How Organizations Can Improve Customer Service

When customer service professionals follow established protocols and scripts during their interactions with customers, they are engaging in general service performance. Successfully meeting these standards is the mark of a good employee. Still, employees can do even better. One way to exceed expectations is to engage in proactive customer service performance. Employees who do this think about the future and have a long-term-oriented approach to anticipating and solving problems. They are also self-starters who do not wait to be told what to do. Instead, they take initiative to make decisions and do things that will help satisfy customers.

THE RESEARCH STUDY

How can you get employees to engage in proactive customer service performance? New research (Raub & Liao, 2012) has provided some clues. After conducting a large study involving dozens of service organizations, they found a positive relationship between initiative-climate and proactive customer service performance. What is initiative-climate? This is when an organization’s culture rewards and supports employees who show initiative. By doing so, they encourage employees to engage in behavior which is proactive.

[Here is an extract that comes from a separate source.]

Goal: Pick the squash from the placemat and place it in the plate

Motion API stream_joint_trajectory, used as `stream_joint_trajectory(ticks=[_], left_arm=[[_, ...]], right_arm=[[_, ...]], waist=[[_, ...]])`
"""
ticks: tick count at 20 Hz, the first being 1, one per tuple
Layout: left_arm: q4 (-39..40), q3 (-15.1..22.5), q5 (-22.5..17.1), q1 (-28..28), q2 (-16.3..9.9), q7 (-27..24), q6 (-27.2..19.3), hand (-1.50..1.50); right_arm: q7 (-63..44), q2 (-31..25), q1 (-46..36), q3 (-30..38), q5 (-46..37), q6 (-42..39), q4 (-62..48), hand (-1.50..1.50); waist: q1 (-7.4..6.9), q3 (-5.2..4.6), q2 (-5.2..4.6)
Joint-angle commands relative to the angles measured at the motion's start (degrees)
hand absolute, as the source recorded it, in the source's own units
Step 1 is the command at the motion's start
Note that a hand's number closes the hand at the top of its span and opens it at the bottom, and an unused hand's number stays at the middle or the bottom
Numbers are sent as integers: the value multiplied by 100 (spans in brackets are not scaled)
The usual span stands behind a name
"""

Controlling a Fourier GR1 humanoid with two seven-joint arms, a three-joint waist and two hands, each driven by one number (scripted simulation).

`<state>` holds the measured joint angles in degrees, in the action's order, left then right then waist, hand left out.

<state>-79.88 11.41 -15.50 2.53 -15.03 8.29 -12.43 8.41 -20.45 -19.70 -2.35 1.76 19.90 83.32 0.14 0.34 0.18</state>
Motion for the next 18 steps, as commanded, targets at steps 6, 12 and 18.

The researchers also found that employee self-efficacy is positively related to proactive customer service performance. Why would this be? Employees with high self-efficacy, or the belief that they will be successful at work-related activities, are more likely to take a chance and be proactive. After all, they believe their actions have a high chance of leading to a successful outcome. Employees with low self-efficacy who do not believe they will be successful at work-related activities are less likely to be proactive. The researchers also found that the relationship between self-efficacy and proactive behavior is strengthened in an initiative-climate.

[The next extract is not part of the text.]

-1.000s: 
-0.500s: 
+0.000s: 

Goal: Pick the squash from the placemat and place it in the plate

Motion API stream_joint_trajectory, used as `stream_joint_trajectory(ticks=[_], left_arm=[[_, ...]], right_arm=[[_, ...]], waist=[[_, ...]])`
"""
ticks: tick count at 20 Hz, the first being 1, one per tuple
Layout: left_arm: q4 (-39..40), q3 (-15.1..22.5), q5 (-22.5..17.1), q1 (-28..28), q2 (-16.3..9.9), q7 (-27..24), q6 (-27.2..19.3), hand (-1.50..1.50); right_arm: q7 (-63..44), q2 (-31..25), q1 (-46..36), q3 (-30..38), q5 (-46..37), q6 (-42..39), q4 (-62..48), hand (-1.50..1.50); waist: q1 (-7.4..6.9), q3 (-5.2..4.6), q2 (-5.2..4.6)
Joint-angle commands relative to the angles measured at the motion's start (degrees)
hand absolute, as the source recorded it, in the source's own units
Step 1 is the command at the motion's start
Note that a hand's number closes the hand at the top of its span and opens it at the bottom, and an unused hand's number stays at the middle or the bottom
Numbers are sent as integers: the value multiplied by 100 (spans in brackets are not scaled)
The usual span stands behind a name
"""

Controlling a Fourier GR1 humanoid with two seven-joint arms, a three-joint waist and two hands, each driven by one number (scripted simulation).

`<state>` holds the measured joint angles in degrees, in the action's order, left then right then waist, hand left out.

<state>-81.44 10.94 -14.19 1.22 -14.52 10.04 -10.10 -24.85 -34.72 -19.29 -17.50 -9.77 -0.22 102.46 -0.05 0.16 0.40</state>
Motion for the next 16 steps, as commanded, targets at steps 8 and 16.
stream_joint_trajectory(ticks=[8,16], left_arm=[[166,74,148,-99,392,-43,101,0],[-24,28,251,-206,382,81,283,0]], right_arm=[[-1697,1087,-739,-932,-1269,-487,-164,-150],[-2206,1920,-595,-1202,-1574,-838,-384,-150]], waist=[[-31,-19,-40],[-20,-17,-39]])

What happens when employees use proactive customer service performance? The authors found that this behavior is related to customer satisfaction, above and beyond general service performance. This means that it’s the extra, proactive behavior that is associated with the increase in customer satisfaction.

BOTTOM LINE FOR ORGANIZATIONS

This study is important because it suggests a method for managers to increase customer satisfaction. It’s both the organization and the employee that make for a proactive environment. Organizations can create an initiative-climate that supports and rewards proactive behavior and recruit employees with high self-efficacy. Taking these steps can create an environment which is ripe for proactive service performance and customer satisfaction. And even if we are not in the service industry, don’t we all have customers whom we would like to satisfy?

 

Raub, S. & Liao, H. (2012). Doing the right thing without being told: Joint effects of initiative climate and general self-efficacy on employee proactive customer service performance. Journal of Applied Psychology, 97(3), 651-667.